(WHAT YOU SHOULD DO) Please return the lines of the data that contain "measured".

++++ DATA PROVIDED ++++

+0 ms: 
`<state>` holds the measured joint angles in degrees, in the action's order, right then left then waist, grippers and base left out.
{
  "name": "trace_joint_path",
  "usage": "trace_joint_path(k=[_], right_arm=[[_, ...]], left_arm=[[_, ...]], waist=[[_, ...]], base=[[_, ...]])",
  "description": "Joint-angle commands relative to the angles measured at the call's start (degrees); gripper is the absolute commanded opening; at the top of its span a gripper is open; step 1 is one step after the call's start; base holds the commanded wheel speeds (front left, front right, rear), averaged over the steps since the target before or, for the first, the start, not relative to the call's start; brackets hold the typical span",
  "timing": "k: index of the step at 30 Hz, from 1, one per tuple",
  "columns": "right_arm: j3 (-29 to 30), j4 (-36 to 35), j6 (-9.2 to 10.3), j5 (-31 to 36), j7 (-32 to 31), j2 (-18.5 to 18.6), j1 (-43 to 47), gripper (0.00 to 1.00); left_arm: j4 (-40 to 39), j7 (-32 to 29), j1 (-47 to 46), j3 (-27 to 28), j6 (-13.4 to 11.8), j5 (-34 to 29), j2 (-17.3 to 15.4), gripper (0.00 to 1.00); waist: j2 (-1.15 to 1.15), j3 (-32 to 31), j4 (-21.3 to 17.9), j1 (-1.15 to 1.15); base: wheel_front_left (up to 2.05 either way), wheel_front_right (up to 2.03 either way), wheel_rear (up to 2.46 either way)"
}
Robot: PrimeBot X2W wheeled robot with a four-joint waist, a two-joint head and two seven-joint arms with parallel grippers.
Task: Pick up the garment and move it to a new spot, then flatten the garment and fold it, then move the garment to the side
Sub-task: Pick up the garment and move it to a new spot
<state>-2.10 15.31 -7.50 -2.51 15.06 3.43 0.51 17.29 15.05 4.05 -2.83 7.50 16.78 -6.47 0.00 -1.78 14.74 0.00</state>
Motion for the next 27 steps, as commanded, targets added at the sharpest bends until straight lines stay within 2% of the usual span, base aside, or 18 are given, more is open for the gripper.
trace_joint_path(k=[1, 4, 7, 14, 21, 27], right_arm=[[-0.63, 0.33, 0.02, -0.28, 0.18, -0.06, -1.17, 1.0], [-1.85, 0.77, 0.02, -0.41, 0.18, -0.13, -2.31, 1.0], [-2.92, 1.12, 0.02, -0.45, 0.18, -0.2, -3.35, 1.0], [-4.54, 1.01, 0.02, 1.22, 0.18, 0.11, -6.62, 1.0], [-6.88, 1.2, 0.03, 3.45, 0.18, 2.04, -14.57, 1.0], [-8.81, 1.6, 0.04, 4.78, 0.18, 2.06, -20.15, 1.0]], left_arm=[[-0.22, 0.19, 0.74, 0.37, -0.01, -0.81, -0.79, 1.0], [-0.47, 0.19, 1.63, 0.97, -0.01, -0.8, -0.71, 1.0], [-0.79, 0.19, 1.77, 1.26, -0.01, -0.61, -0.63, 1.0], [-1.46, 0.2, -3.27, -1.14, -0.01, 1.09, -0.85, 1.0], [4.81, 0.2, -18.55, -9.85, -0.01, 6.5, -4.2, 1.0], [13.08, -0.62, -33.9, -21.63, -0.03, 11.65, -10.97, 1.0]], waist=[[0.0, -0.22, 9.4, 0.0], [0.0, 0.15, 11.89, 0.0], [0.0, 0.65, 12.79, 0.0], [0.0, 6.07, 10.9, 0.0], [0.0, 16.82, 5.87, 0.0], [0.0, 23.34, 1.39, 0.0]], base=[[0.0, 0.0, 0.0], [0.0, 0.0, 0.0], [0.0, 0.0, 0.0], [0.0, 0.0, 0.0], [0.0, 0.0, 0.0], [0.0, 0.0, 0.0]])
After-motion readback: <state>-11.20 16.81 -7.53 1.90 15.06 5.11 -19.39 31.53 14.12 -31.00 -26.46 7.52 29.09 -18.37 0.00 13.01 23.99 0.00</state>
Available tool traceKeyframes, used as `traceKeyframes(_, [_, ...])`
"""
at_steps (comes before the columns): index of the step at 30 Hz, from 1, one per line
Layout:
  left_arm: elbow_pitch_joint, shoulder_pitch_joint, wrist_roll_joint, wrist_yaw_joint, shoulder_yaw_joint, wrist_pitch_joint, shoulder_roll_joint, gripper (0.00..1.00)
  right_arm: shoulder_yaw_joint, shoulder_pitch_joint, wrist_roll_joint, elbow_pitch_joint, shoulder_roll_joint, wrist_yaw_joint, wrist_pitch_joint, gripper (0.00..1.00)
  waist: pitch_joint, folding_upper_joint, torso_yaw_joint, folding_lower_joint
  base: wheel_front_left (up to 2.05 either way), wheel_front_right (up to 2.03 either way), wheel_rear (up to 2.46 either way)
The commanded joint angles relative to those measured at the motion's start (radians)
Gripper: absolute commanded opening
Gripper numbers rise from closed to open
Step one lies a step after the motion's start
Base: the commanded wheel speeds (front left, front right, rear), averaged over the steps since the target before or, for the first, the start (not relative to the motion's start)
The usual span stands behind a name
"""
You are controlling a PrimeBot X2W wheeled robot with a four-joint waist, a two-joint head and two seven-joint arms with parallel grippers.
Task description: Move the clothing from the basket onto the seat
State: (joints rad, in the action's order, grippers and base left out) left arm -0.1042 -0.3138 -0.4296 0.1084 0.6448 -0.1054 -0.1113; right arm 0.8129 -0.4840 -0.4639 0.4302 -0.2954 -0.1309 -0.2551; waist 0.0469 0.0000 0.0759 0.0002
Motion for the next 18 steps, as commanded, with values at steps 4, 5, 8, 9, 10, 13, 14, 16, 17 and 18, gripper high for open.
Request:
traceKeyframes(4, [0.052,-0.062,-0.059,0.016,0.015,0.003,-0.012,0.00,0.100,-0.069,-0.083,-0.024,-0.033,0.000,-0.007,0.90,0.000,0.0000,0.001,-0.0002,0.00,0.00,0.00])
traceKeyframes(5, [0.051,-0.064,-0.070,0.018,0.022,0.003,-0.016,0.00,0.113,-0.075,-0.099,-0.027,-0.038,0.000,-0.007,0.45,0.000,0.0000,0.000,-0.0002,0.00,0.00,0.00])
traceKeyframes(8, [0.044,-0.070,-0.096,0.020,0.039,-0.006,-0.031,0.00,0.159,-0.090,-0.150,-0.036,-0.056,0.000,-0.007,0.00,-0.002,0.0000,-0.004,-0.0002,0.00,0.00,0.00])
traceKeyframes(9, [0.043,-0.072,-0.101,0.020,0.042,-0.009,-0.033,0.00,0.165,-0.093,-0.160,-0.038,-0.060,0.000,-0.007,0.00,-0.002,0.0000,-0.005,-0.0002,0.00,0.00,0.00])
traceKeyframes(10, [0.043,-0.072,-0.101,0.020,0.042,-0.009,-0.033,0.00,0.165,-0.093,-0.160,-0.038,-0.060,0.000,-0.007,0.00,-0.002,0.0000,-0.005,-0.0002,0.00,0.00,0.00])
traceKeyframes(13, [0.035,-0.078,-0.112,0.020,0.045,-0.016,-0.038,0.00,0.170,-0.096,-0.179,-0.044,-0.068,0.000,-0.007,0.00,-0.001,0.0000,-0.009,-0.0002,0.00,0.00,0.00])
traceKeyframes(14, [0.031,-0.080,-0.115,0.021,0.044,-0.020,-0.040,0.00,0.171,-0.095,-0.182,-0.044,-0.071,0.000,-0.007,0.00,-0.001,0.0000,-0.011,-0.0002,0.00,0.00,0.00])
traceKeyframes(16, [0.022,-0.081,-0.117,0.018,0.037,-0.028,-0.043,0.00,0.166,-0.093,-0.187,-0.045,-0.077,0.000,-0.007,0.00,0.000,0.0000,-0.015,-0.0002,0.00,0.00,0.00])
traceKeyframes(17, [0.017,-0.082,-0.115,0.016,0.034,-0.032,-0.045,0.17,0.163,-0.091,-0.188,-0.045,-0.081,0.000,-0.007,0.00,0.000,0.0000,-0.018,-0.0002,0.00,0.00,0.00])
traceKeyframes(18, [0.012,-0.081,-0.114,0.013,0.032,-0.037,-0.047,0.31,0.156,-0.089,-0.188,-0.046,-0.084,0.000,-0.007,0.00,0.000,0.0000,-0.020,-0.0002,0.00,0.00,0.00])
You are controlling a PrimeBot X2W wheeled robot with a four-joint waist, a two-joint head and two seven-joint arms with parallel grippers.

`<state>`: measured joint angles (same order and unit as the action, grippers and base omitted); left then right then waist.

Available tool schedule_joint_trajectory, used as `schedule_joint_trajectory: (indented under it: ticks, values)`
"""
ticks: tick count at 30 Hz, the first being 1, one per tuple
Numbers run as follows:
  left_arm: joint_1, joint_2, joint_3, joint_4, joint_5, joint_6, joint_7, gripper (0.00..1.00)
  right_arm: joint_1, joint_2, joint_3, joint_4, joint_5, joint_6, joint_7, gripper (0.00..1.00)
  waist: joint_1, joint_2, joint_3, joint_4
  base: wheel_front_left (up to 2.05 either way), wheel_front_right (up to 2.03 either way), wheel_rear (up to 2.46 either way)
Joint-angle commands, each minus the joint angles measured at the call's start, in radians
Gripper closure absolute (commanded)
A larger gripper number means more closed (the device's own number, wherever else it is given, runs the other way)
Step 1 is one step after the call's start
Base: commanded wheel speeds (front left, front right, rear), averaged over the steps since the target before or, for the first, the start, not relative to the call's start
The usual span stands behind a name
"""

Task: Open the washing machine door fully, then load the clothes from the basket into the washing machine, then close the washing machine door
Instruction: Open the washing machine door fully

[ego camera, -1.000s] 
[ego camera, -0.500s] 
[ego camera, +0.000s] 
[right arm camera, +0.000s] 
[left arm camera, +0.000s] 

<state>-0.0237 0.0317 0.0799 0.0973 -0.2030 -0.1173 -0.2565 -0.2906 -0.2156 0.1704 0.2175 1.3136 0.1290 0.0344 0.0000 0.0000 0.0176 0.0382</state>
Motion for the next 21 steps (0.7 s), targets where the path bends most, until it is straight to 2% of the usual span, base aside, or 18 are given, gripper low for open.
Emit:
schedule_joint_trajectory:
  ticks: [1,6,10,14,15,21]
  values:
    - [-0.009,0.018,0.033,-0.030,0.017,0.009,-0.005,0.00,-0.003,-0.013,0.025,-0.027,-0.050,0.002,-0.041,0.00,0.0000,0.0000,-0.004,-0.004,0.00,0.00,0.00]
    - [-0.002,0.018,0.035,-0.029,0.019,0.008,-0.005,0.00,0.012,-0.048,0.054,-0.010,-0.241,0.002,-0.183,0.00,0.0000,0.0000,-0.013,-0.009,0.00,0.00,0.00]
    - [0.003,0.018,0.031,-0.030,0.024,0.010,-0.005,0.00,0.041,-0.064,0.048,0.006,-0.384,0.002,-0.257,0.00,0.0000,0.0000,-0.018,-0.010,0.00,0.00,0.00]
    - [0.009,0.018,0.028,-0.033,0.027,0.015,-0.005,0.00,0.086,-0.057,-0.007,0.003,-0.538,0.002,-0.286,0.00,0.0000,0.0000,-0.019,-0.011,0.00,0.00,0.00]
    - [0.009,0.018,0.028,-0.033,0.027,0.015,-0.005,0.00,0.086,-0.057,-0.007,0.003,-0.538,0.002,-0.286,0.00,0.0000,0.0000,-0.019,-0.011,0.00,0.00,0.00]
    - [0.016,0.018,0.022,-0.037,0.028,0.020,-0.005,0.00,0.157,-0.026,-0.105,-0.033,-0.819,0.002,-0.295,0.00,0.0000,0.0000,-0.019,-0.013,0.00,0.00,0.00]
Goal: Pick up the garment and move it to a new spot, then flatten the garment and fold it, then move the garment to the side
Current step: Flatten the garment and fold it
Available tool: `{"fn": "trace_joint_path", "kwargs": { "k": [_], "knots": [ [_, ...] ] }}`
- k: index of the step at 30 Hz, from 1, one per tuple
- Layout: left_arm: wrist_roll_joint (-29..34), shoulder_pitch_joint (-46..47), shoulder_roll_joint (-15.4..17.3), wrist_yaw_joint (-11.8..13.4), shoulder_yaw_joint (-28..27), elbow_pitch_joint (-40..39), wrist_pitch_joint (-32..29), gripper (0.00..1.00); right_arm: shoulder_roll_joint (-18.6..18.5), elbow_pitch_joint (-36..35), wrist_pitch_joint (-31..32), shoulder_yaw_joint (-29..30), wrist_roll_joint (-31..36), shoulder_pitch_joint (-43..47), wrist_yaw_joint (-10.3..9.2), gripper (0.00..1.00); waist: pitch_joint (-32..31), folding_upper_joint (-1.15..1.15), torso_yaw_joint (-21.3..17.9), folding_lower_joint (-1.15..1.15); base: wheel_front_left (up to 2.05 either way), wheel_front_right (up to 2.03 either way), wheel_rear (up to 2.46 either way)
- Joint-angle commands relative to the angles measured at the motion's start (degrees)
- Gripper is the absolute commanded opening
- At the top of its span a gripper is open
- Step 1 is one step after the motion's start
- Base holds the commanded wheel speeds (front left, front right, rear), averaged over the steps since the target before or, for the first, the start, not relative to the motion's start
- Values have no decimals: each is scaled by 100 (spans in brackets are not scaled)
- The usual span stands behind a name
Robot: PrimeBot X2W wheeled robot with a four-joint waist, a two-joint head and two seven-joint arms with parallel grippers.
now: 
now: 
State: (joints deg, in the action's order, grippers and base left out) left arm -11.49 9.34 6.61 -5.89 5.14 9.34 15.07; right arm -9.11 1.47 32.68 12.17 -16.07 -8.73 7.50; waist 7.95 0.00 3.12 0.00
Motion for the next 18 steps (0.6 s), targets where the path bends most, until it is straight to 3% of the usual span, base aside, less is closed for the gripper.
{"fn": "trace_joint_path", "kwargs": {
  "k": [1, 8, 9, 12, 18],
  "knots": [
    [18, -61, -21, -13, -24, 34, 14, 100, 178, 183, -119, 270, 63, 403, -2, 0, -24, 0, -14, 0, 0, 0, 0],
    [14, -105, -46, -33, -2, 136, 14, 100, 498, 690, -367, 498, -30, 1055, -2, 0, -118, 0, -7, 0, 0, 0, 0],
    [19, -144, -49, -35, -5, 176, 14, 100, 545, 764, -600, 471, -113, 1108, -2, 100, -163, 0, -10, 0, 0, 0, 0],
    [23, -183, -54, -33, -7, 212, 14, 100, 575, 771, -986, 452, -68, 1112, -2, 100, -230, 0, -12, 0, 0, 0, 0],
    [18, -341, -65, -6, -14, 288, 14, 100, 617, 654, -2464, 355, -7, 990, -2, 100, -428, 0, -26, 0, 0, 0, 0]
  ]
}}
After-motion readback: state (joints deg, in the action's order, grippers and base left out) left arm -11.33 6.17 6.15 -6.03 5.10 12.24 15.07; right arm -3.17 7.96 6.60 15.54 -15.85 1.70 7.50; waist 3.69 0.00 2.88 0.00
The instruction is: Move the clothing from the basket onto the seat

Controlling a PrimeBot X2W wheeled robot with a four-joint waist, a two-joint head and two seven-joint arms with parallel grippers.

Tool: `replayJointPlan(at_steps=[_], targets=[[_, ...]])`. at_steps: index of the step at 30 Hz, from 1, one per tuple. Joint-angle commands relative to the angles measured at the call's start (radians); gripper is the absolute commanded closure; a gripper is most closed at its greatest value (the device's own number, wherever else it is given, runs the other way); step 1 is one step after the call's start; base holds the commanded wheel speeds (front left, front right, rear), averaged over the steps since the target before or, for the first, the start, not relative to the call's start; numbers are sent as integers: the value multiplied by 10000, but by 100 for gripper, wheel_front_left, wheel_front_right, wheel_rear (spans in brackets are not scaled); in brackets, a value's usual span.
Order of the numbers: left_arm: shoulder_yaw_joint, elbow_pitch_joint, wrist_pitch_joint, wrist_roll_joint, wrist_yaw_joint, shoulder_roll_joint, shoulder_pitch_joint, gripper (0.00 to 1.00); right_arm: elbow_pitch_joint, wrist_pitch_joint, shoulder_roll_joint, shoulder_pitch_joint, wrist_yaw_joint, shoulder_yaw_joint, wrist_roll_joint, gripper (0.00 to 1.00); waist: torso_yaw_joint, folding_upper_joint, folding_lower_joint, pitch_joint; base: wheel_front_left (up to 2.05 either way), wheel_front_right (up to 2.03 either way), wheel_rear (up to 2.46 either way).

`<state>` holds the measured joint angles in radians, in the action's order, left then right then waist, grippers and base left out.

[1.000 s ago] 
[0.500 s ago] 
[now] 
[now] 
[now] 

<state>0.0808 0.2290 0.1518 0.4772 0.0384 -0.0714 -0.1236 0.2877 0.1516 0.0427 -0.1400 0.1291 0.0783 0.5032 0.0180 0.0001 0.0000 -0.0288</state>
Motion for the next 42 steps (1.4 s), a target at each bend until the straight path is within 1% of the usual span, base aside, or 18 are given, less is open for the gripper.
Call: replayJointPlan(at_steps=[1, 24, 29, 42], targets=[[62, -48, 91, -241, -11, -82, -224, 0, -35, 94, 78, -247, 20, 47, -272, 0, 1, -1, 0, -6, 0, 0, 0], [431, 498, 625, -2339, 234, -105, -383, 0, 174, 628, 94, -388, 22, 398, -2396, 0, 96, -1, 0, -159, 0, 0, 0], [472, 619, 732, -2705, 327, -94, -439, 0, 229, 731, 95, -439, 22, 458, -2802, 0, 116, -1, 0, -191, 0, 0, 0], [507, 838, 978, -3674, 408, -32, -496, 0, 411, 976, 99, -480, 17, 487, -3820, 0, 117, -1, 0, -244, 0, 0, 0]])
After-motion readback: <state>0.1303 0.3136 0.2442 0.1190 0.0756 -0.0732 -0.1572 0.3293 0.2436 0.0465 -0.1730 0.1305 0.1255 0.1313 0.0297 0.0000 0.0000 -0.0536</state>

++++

(EXERCISE RESULT)
`<state>` holds the measured joint angles in degrees, in the action's order, right then left then waist, grippers and base left out.
  "description": "Joint-angle commands relative to the angles measured at the call's start (degrees); gripper is the absolute commanded opening; at the top of its span a gripper is open; step 1 is one step after the call's start; base holds the commanded wheel speeds (front left, front right, rear), averaged over the steps since the target before or, for the first, the start, not relative to the call's start; brackets hold the typical span",
The commanded joint angles relative to those measured at the motion's start (radians)
`<state>`: measured joint angles (same order and unit as the action, grippers and base omitted); left then right then waist.
Joint-angle commands, each minus the joint angles measured at the call's start, in radians
- Joint-angle commands relative to the angles measured at the motion's start (degrees)
Tool: `replayJointPlan(at_steps=[_], targets=[[_, ...]])`. at_steps: index of the step at 30 Hz, from 1, one per tuple. Joint-angle commands relative to the angles measured at the call's start (radians); gripper is the absolute commanded closure; a gripper is most closed at its greatest value (the device's own number, wherever else it is given, runs the other way); step 1 is one step after the call's start; base holds the commanded wheel speeds (front left, front right, rear), averaged over the steps since the target before or, for the first, the start, not relative to the call's start; numbers are sent as integers: the value multiplied by 10000, but by 100 for gripper, wheel_front_left, wheel_front_right, wheel_rear (spans in brackets are not scaled); in brackets, a value's usual span.
`<state>` holds the measured joint angles in radians, in the action's order, left then right then waist, grippers and base left out.

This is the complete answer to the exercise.